CONVERGÊNCIAS EM AMARAL, NASCENTES E MARROQUIM
DOI:
https://doi.org/10.1590/SciELOPreprints.12690Palavras-chave:
Dialetologia, Fonologia, Morfossintaxe, Língua PortuguesaResumo
As obras O Dialeto Caipira, do paulista Amadeu Amaral (06/11/1875 – 24/10/1929); O Linguajar Carioca, do fluminense Antenor Nascentes (17/06/1886 – 06/09/1972); e A Língua do Nordeste, do pernambucano Mário Marroquim (22/03/1896 – 15/03/1975), publicadas, respectivamente, em 1920, 1953 e 1934, representam, indubitavelmente, três clássicos dos estudos dialetológicos brasileiros, sobretudo considerando a primeira metade do século XX, o que decorre não somente da competência dos autores no trato das questões examinadas, mas também do elemento vanguardista de vários dos questionamentos empreendidos, muitos dos quais a reverberarem até os nossos dias. Dada essa realidade, o escopo central do presente artigo é oferecer uma análise contrastiva entre componentes lexicais e gramaticais constantes das três obras.
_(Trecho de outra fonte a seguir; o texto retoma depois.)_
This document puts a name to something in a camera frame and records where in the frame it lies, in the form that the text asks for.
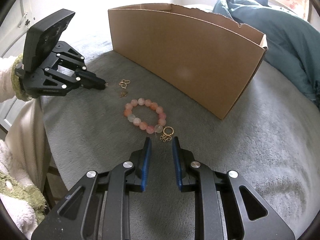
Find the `white fluffy sleeve right forearm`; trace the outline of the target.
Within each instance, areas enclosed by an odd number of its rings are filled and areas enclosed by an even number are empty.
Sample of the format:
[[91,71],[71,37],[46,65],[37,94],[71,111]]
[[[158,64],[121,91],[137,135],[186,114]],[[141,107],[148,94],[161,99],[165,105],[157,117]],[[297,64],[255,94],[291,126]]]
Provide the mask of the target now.
[[29,174],[1,141],[1,201],[27,239],[44,219],[46,201]]

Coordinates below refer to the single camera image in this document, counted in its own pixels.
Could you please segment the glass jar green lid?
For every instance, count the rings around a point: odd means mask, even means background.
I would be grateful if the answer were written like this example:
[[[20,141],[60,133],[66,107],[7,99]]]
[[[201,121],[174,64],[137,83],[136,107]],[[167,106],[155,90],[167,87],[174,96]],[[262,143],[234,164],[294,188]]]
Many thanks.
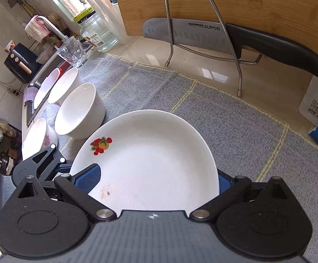
[[[95,11],[90,12],[78,23],[81,27],[81,36],[100,52],[110,50],[119,42],[118,38],[110,31]]]

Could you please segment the white plate with fruit print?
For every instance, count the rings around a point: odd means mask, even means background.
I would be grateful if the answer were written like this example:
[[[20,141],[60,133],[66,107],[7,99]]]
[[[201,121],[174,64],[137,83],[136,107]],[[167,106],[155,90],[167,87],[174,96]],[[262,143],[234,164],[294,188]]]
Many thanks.
[[[160,110],[137,110],[108,121],[86,140],[70,172],[94,163],[101,176],[90,196],[117,214],[190,214],[220,192],[215,160],[203,137],[182,118]]]

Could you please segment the clear glass mug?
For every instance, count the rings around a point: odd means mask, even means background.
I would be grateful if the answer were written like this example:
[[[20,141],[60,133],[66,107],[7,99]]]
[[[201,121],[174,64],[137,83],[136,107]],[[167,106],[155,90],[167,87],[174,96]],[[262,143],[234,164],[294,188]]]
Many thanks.
[[[80,67],[88,58],[80,41],[73,36],[64,42],[57,54],[75,68]]]

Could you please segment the plastic wrap roll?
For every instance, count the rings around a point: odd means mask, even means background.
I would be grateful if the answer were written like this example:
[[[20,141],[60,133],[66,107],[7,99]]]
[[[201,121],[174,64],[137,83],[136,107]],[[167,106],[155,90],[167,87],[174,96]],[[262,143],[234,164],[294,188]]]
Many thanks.
[[[109,0],[86,0],[105,22],[110,31],[118,38],[119,44],[125,45],[130,41],[119,10]]]

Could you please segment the plain white bowl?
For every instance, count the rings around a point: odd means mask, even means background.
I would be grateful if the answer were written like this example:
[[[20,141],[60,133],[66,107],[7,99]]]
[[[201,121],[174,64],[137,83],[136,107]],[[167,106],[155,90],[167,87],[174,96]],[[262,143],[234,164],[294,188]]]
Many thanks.
[[[91,136],[105,118],[105,106],[92,83],[74,89],[62,103],[54,122],[58,135],[82,140]]]

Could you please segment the grey checked table mat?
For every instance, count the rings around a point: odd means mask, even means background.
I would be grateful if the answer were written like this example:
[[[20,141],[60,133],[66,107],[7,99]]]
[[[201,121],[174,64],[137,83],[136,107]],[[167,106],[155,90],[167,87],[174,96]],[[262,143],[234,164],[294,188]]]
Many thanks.
[[[172,112],[198,130],[226,174],[282,177],[312,223],[305,256],[318,262],[318,145],[269,113],[177,71],[95,53],[79,73],[103,99],[106,120],[140,109]]]

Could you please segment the steel kitchen faucet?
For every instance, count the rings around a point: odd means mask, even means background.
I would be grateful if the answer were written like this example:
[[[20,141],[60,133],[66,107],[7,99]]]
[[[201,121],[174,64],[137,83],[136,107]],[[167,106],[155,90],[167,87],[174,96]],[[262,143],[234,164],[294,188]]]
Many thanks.
[[[61,38],[63,43],[68,41],[69,37],[64,35],[50,20],[48,20],[44,16],[35,16],[35,17],[37,20],[42,21],[49,30],[51,30],[54,34],[56,34],[59,38]]]

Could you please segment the black air fryer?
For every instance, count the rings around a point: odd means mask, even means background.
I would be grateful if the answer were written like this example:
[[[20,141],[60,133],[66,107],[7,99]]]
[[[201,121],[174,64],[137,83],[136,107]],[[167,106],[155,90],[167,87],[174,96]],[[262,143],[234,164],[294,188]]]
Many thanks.
[[[23,44],[18,43],[8,53],[4,65],[23,84],[29,83],[40,70],[42,64],[37,62],[38,56]]]

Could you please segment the white bowl pink flowers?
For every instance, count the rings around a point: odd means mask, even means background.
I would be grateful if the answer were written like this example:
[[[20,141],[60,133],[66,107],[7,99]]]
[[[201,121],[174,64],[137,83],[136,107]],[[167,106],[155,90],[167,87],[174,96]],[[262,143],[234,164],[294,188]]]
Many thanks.
[[[22,143],[22,159],[28,159],[51,144],[58,145],[57,134],[44,118],[40,118],[30,128]]]
Outrossim, considerando o que se possa depreender do estudo, também é nosso objetivo promover um exame de aspectos relevantes para a evolução do trabalho com Língua Portuguesa nas séries básicas de ensino, com apontamentos de componentes fonológicos e morfossintáticos, os quais podem ser eventualmente aprofundados no âmbito da pesquisa linguística em nível superior.